Scaling the team and the business
To round out the team, they added two more co-founders: Jaleel's childhood friend Morten, who took over customer research and expansion into Oslo, so Jaleel could focus on selling in Sweden, and Zanyar, a "genius" who watches the broader market and steers the company's long-term future.
Together, they drove €100K ARR in just two months after launch. To date, they've handled 80K transactions across Sweden, Norway, Denmark, the UAE, and the UK, and the team has grown to 15 people. The coolest part? "There have been no manual lines of code written whatsoever," says Hussein. "It's all 100% Lovable."
Over time, the team collected valuable customer data from the heatmaps they built and clickthrough rates. And the brand itself was becoming a well-known name across the restaurant industry. Just 10 months in, QuickTables was acquired by a Dutch asset manager. "Our goal was to grow our local restaurants, but our acquirer wanted to grow the food market within all of Sweden. It was a clear alignment as soon as we heard that."

“My story is the everyman's story. You don't even have to invent a problem. Just look around, see what people are struggling with. Then tell them, let's solve it together.”

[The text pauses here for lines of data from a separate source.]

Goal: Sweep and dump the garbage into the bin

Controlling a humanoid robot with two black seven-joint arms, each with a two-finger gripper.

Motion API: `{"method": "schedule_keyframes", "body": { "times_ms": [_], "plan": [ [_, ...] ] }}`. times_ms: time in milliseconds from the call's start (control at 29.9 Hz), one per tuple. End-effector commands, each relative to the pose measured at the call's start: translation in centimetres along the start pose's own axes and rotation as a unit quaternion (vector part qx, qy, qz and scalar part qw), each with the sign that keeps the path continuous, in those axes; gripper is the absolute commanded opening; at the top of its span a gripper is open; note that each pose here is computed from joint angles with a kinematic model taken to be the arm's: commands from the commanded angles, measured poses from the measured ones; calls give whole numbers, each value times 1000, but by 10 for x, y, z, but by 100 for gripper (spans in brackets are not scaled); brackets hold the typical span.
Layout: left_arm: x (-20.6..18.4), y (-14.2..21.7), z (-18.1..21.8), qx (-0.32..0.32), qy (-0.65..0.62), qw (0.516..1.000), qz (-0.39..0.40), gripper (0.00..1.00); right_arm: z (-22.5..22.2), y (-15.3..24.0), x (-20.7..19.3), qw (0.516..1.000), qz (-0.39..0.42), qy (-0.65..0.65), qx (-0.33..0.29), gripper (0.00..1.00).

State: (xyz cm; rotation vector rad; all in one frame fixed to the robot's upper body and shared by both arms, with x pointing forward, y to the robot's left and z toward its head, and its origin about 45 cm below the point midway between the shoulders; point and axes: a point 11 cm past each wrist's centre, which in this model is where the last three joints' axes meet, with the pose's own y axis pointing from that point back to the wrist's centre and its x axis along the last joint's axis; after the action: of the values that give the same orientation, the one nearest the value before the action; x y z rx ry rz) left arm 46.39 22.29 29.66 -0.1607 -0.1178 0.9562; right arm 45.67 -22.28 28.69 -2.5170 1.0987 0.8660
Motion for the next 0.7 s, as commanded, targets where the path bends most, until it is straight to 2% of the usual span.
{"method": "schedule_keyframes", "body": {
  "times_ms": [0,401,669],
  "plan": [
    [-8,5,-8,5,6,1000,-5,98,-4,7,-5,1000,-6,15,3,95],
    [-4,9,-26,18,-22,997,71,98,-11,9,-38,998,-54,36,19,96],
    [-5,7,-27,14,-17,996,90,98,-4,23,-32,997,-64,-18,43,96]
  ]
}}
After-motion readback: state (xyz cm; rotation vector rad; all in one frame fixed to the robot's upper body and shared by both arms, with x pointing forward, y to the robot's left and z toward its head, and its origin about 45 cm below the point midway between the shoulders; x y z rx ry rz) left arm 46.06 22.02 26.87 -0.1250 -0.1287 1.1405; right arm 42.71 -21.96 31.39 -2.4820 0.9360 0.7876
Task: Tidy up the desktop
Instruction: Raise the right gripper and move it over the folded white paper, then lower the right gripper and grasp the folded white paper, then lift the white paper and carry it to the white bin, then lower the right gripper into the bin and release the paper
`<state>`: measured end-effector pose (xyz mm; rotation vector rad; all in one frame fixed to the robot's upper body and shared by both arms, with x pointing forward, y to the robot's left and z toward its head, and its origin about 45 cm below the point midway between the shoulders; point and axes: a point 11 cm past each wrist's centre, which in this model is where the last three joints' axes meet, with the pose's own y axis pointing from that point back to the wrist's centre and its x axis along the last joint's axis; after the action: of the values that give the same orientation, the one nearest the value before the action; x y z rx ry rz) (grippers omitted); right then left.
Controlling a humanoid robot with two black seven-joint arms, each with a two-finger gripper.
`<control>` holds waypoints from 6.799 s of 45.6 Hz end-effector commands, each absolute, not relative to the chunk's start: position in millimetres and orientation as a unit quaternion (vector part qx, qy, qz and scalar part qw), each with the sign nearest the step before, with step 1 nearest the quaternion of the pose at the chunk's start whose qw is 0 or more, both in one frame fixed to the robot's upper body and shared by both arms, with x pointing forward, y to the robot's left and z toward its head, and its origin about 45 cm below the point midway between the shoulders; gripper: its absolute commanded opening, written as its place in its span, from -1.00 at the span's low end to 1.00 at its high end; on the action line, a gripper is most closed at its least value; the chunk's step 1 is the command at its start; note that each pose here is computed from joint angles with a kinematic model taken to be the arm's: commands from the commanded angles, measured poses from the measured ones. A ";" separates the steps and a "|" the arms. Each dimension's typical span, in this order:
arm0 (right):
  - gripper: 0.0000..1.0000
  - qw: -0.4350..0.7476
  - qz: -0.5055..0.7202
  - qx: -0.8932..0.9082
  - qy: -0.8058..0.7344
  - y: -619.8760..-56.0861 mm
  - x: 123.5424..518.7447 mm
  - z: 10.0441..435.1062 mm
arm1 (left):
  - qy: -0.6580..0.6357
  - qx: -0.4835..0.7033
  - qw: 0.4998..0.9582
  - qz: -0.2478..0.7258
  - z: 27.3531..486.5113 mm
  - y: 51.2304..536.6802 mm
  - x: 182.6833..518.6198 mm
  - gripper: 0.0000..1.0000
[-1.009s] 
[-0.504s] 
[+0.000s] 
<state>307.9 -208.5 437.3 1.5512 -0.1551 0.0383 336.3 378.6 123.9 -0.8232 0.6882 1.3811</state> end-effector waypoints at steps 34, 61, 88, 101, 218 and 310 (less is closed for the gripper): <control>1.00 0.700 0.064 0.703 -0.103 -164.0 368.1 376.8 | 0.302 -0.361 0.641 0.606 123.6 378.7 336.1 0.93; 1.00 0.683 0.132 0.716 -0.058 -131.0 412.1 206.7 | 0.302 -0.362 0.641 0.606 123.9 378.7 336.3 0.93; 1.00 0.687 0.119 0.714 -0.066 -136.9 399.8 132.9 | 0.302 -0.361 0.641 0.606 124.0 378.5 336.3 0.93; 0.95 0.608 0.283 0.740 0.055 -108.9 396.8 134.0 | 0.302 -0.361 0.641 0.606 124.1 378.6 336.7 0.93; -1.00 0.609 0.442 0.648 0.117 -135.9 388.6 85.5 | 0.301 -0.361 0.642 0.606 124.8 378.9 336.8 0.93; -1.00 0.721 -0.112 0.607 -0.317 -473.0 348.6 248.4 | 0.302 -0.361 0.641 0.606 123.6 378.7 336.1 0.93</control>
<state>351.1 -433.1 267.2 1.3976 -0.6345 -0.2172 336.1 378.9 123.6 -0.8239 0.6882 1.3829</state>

From QuickTables to QuickSolutions
Looking back, Jaleel can't believe how quickly he's ended up where he always wanted to be: a founder. "I feel like I manifested a company out of nothing and made a livelihood for myself, the team, and the local economy." Now, all he thinks about is how to do it all over again. "We built QuickTables, and now we want to build 'QuickSolutions'—ten more problems, ten more companies."
With the acquisition just a few months behind them, the team is already focused on solving the next problem: sales training. It's one they experienced firsthand when they needed to grow their team fast and get every rep selling with confidence. They built an internal tool called Closer to help sales teams train and get coached by AI. "When we were selling QuickTables, we had our reps practice against AI before real calls to sharpen their skills," says Jaleel. "It helped more than we expected. Now we're bringing it to other businesses, so every salesperson can start selling like their best rep."
"My story is the everyman's story," Jaleel says. "Move to a new city, find a problem to solve, and start selling. You don't even have to invent a problem. Just look around, see what people are struggling with. Then tell them, let's solve it together. Let's go on this great journey."